Haura ist eine couragierte junge Frau, wie es derzeit viele im Irak gibt. Der Aufstand gegen die von den USA eingesetzte politische Elite, die sich beständig im Kreis dreht und sich die Posten gegenseitig zuschachert, ist auch ein Aufstand der Frauen gegen das Establishment, das ihnen keine Chance zur Erneuerung gibt.

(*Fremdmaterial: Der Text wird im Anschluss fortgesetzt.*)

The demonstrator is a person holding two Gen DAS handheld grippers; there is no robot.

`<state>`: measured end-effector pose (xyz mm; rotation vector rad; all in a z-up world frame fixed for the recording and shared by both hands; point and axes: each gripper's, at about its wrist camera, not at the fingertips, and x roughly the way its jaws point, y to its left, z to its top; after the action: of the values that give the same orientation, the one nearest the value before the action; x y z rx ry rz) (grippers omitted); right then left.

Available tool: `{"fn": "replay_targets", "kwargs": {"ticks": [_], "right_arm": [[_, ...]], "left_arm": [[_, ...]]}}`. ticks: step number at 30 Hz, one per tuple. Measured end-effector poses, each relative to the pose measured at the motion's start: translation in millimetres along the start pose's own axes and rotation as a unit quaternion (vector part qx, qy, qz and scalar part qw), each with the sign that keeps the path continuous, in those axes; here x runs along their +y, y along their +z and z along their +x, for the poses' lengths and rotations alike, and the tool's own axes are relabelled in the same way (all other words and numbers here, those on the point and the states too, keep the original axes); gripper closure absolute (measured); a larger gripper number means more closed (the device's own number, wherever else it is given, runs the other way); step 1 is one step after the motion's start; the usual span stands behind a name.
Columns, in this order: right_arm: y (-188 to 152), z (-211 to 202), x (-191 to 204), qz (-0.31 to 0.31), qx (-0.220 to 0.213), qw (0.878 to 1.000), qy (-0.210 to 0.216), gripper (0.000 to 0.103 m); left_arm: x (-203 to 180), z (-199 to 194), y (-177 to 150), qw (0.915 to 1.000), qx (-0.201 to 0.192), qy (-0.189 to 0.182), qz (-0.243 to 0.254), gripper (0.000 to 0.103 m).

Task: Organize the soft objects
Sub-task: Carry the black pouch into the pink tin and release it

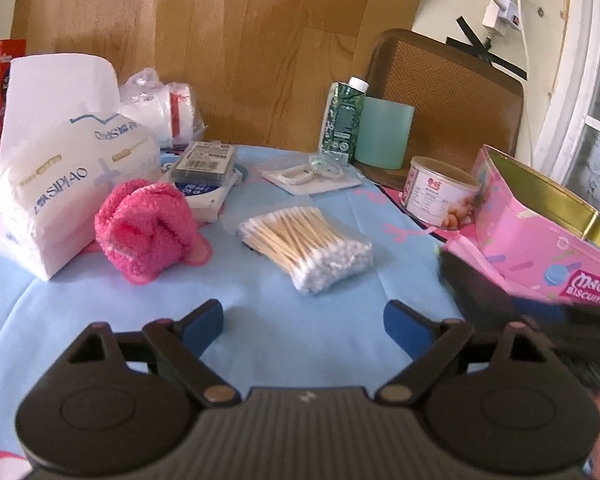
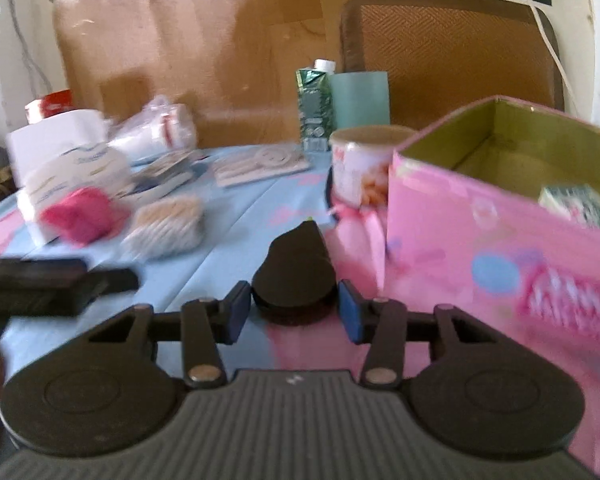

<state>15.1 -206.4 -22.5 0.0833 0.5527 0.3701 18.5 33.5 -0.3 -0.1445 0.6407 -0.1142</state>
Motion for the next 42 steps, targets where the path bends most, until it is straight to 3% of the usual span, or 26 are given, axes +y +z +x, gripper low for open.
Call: {"fn": "replay_targets", "kwargs": {"ticks": [3,5,8,10,12,13,14,18,24,28,30,31,33,37,39,42], "right_arm": [[-19,-29,0,0.035,0.000,0.999,0.034,0.053],[-31,-44,-2,0.062,-0.006,0.997,0.050,0.053],[-40,-50,-9,0.108,-0.016,0.991,0.076,0.053],[-41,-48,-14,0.134,-0.019,0.987,0.089,0.053],[-42,-47,-12,0.136,-0.026,0.986,0.095,0.053],[-43,-49,-11,0.135,-0.028,0.985,0.100,0.053],[-44,-50,-11,0.133,-0.030,0.985,0.103,0.053],[-41,-66,-16,0.113,-0.074,0.987,0.086,0.053],[-28,-89,-36,0.095,-0.163,0.982,0.023,0.053],[-16,-89,-57,0.094,-0.196,0.976,-0.031,0.053],[-11,-85,-68,0.093,-0.206,0.972,-0.064,0.053],[-8,-80,-74,0.090,-0.209,0.970,-0.086,0.053],[0,-64,-82,0.084,-0.210,0.966,-0.128,0.052],[3,-48,-102,0.080,-0.209,0.960,-0.166,0.050],[-2,-54,-106,0.086,-0.223,0.959,-0.149,0.042],[-6,-61,-107,0.093,-0.238,0.957,-0.139,0.041]], "left_arm": [[-5,-4,1,0.9997,0.013,-0.021,-0.008,0.012],[-10,-8,4,0.9953,0.036,-0.083,-0.033,0.024],[-29,-5,5,0.9806,0.087,-0.171,-0.039,0.042],[-43,0,1,0.9747,0.108,-0.193,-0.033,0.045],[-52,2,1,0.9741,0.114,-0.194,-0.027,0.054],[-54,4,2,0.9705,0.122,-0.205,-0.032,0.065],[-58,6,3,0.9663,0.131,-0.218,-0.041,0.070],[-78,-2,14,0.9659,0.099,-0.238,-0.023,0.070],[-147,-10,41,0.9676,0.036,-0.241,0.066,0.069],[-185,7,57,0.9650,0.024,-0.245,0.090,0.069],[-198,18,62,0.9675,0.016,-0.235,0.093,0.063],[-205,21,63,0.9711,0.008,-0.218,0.096,0.053],[-215,29,64,0.9772,-0.013,-0.184,0.104,0.050],[-206,26,58,0.9798,-0.026,-0.166,0.109,0.049],[-194,15,55,0.9794,-0.046,-0.159,0.116,0.047],[-167,0,49,0.9800,-0.065,-0.147,0.117,0.044]]}}
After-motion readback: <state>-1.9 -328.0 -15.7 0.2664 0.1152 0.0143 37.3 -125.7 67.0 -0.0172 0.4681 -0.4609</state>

Die Demonstrationsbewegung eint ein Ziel: Weg mit der Regierung! Weg mit dem korrupten Regime! Weg mit dem Machtverteilungsproporz! Diesen Proporz haben die USA 2003 eingeführt. Seitdem ist der irakische Präsident ein Kurde, der Premierminister ein Schiit und der Parlamentspräsident ein Sunnit. Da alle an der Macht sitzen und somit jeder einen Teil davon abbekommt, gibt es keine Kontrolle, der Korruption ist damit Tür und Tor geöffnet, und das Ringen um das größte Stück vom Kuchen wird zuweilen blutig ausgetragen. "Damit muss jetzt Schluss sein", sagt Haura bestimmt.

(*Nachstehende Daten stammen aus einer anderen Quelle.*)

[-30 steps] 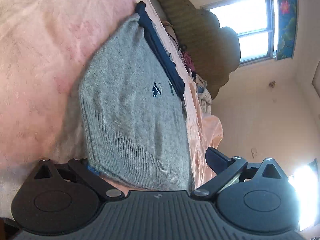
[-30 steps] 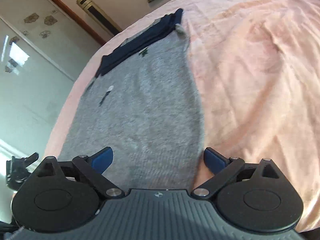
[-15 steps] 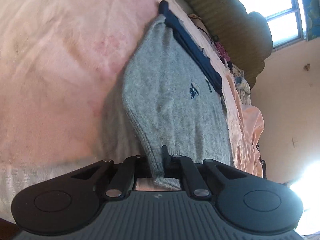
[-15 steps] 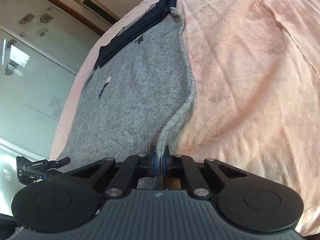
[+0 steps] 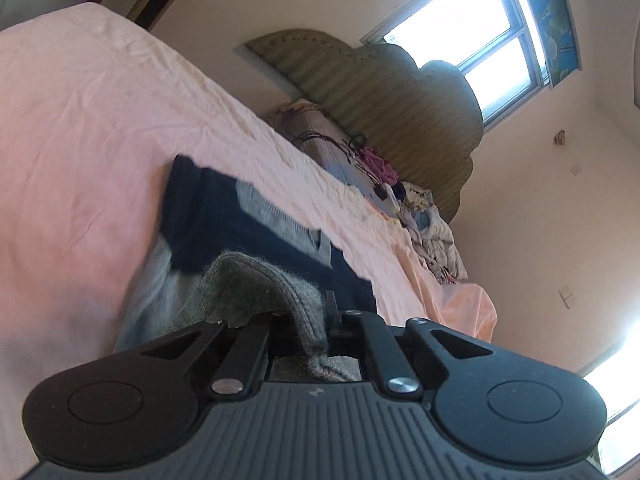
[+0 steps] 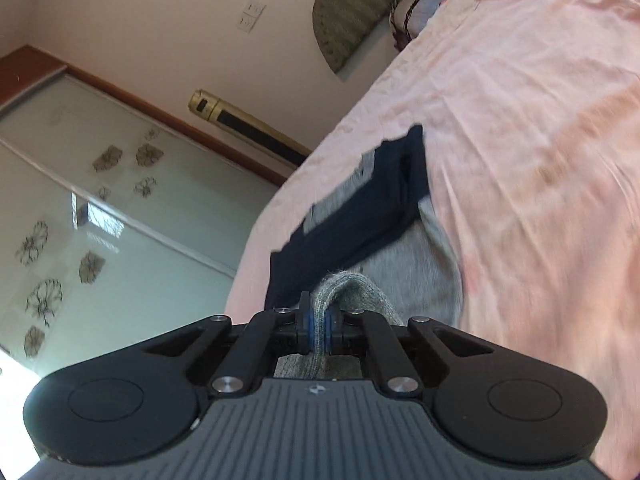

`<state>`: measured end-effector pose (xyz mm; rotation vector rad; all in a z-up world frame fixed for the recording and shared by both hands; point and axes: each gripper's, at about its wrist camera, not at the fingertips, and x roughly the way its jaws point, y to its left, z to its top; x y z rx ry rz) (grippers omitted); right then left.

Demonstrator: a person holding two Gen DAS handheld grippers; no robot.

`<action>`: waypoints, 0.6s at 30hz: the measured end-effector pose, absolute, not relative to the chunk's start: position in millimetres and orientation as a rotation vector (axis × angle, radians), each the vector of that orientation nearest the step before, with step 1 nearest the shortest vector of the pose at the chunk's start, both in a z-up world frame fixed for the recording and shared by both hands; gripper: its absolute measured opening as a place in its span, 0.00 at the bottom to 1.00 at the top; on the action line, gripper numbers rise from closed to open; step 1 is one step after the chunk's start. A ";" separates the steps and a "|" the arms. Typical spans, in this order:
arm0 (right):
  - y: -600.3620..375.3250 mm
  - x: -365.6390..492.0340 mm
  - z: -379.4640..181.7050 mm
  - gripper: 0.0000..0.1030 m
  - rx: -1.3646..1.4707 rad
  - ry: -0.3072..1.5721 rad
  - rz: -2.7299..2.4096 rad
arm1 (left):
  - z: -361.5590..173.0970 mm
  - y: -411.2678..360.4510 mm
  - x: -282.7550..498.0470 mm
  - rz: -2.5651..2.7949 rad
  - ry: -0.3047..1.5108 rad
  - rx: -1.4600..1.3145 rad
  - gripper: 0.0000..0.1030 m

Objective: Fold small clothes
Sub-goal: 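Grasp the hem with both grippers and lift it toward the collar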

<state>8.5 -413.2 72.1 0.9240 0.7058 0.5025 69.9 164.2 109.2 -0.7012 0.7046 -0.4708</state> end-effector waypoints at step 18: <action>-387.0 255.3 -10.6 0.72 1.075 0.699 0.302 | 53.8 163.5 272.7 -0.112 0.807 -0.648 0.58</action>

Doch es sieht nicht danach aus, dass dies bald geschieht. Iran solle hinter dem Beschluss stecken, mit brutaler Gewalt die Demonstrationen aufzulösen, ist am Tahrir-Platz zu hören - und von Nachrichtensendern, die der Opposition gewogen sind. Der berüchtigte iranische General Qassem Soleimani soll in Bagdad gewesen sein und sämtliche Regierungsparteien, bis auf eine, dazu bewogen haben, der Operation zuzustimmen. Premier Abdul Mahdi solle im Amt bleiben, die Protestbewegung niedergeschlagen werden.

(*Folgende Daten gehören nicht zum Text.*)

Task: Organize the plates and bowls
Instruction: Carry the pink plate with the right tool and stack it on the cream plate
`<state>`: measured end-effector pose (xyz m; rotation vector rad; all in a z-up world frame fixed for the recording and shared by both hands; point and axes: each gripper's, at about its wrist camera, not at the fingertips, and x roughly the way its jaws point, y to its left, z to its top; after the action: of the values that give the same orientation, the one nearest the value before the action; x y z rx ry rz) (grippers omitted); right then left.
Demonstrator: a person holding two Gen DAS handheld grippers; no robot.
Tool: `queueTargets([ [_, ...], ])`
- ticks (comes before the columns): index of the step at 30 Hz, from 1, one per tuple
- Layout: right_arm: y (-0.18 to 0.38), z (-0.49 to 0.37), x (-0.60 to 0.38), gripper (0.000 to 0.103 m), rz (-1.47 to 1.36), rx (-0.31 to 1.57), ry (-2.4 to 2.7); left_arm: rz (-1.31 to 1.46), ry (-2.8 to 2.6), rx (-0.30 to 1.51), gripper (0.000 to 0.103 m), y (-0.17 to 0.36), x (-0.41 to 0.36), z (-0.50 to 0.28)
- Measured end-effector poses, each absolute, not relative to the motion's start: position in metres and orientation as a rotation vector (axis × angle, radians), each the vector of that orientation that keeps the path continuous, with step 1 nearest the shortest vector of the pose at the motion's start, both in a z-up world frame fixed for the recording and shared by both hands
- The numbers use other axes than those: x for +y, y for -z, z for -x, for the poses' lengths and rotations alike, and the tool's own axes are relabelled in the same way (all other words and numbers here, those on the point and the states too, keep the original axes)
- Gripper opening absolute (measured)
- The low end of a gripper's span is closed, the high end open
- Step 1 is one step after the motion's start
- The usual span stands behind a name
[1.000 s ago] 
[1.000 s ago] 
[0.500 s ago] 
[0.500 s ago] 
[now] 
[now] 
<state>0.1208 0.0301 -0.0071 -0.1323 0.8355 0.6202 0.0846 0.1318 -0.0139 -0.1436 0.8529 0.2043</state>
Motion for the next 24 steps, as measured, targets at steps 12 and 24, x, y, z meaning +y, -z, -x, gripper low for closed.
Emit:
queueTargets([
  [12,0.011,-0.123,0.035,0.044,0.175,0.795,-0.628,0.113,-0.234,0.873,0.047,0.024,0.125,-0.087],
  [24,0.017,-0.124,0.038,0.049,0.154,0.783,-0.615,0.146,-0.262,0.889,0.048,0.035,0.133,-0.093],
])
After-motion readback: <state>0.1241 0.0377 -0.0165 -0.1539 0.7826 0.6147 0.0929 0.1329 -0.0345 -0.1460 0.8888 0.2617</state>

Ein Protest ohne klare Anführer
Am Tahrir-Platz gibt es ein einziges Hochhaus, das direkt am Anfang der Jumhurija-Brücke über den Tigris steht, die je zur Hälfte durch die Protestbewegung und Regierungstruppen besetzt ist und zum Regierungsviertel, der sogenannten Grünen Zone, führt. Das Haus ist zum Hauptquartier der Bewegung geworden. Alle nennen es das "türkische Restaurant". Dort werden in der oberen Etage die Einsätze und das Vorgehen beraten, trifft sich ein Organisationsteam, wenn man überhaupt davon sprechen kann. Denn diese Proteste kommen bislang ohne Führung aus.
Am türkischen Restaurant hängen Transparente und Poster mit Revolutionsslogans an den langen Wänden des Gebäudes: "Raus mit dem Iran!" "Raus mit Amerika!" Und, Ironie des Schicksals: "Raus mit den Türken!" "Irak den Irakern!" Neben den USA und der Türkei hat der Iran mittlerweile den größten Einfluss im Irak. Teherans Arm reicht weit in die irakische Regierung hinein. Ohne Iran läuft nichts im Irak. Doch die Menschen haben es satt, ständig von anderen Mächten beeinflusst und dirigiert zu werden.